In this notebook we will cluster a set molecules using the [Taylor-Butina](https://pubs.acs.org/doi/pdf/10.1021/ci9803381) clustering method.  

Install the necessary Python libraries

In [23]:
!pip install pandas rdkit_pypi seaborn tqdm mols2grid



Import the necessary Python libraries

In [10]:
import pandas as pd
from rdkit import Chem
from rdkit import DataStructs
from rdkit.ML.Cluster import Butina
from rdkit.Chem import rdMolDescriptors as rdmd
from rdkit.Chem import Descriptors
from tqdm.auto import tqdm
import mols2grid

In [8]:
tqdm.pandas()

Define a function to do the clustering.  While the RDKit has a function to do the clustering, we still need to cacluate fingerprints and assign cluster ids.
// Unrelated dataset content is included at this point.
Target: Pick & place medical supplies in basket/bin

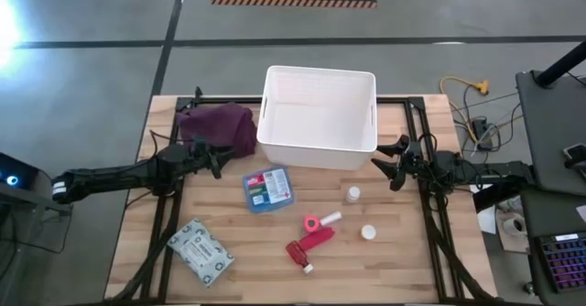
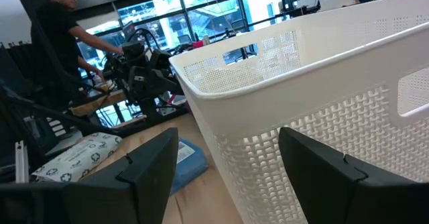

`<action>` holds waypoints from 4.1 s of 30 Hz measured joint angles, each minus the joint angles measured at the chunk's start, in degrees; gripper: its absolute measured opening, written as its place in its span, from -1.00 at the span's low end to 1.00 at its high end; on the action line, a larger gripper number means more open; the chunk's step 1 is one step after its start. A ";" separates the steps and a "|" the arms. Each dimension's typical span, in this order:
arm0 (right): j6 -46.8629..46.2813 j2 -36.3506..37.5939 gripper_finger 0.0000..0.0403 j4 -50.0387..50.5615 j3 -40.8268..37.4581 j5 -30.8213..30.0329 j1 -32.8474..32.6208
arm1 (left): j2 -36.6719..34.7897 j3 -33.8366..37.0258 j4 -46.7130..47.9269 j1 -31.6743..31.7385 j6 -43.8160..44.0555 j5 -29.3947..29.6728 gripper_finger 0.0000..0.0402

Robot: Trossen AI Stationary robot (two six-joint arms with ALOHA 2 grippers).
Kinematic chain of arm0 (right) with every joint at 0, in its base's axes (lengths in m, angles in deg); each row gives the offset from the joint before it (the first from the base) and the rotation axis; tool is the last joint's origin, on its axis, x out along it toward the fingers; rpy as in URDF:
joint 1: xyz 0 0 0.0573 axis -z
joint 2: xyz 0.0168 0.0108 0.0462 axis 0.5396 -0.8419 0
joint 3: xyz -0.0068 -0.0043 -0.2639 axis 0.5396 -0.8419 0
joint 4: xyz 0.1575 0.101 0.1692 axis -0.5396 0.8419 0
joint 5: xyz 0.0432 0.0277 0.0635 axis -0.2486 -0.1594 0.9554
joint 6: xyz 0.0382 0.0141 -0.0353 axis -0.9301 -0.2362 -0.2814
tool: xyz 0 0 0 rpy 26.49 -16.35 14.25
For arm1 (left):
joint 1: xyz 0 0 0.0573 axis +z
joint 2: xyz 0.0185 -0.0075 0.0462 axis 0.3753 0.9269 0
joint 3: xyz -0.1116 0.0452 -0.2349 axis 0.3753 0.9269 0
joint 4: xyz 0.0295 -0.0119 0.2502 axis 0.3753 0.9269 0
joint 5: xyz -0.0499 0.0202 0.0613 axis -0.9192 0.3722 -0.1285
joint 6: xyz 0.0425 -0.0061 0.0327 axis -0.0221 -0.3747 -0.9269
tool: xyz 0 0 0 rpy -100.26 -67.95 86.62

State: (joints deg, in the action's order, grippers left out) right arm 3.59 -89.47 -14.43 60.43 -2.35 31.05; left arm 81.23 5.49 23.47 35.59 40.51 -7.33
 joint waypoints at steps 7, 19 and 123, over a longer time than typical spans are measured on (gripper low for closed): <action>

This function performs the following steps. 
1. Calculate fingerprints for each molecule in mol_list
2. Calculate the similarity of every molecule to every othter molecule (all pairs)
3. Create a distance matrix containing 1-similarity for each pairwise similarity value
4. Assign a cluster id to each molecule

In [2]:
def butina_cluster(mol_list,cutoff=0.35):
    fp_list = [rdmd.GetMorganFingerprintAsBitVect(m, 3, nBits=2048) for m in mol_list]
    dists = []
    nfps = len(fp_list)
    for i in range(1,nfps):
        sims = DataStructs.BulkTanimotoSimilarity(fp_list[i],fp_list[:i])
        dists.extend([1-x for x in sims])
    mol_clusters = Butina.ClusterData(dists,nfps,cutoff,isDistData=True)
    cluster_id_list = [0]*nfps
    for idx,cluster in enumerate(mol_clusters,1):
        for member in cluster:
            cluster_id_list[member] = idx
    return cluster_id_list

Read a csv file with the input data.  This data contains a set of ERK2 inhibitors and decoy molecules from the [DUD-E database](http://dude.docking.org/targets/mk01).  

In [3]:
df = pd.read_csv("https://raw.githubusercontent.com/PatWalters/practical_cheminformatics_tutorials/main/data/dude_erk2_mk01.csv")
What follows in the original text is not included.